→ EXERCISE INSTRUCTIONS
Look over the material below and count the lines that include "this". Give only the total.

→ GIVEN DATA
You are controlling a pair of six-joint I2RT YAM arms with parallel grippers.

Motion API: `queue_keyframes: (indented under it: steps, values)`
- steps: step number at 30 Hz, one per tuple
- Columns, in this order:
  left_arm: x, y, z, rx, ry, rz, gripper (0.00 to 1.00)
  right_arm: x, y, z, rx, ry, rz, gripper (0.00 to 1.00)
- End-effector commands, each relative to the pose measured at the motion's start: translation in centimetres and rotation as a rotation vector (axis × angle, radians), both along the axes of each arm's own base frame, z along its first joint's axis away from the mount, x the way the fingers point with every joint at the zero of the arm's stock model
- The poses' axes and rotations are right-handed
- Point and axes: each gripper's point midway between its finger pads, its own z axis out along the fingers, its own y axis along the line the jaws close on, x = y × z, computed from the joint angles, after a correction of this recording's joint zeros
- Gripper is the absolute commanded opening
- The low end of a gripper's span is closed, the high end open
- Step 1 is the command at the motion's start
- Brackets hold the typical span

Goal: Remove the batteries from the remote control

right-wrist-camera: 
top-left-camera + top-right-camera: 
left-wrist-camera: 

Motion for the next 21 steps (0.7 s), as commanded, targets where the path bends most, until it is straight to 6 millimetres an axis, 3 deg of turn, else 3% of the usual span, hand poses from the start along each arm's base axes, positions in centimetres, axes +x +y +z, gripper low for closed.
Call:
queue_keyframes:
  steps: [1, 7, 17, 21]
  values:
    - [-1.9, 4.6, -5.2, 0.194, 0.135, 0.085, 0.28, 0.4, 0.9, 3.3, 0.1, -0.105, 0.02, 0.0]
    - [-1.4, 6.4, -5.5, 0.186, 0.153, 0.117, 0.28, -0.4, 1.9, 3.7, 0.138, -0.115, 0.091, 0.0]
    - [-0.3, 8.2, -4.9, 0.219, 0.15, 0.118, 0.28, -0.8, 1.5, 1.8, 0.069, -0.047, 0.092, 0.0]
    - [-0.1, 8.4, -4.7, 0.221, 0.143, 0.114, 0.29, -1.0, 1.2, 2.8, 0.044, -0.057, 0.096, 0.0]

→ REPLY
2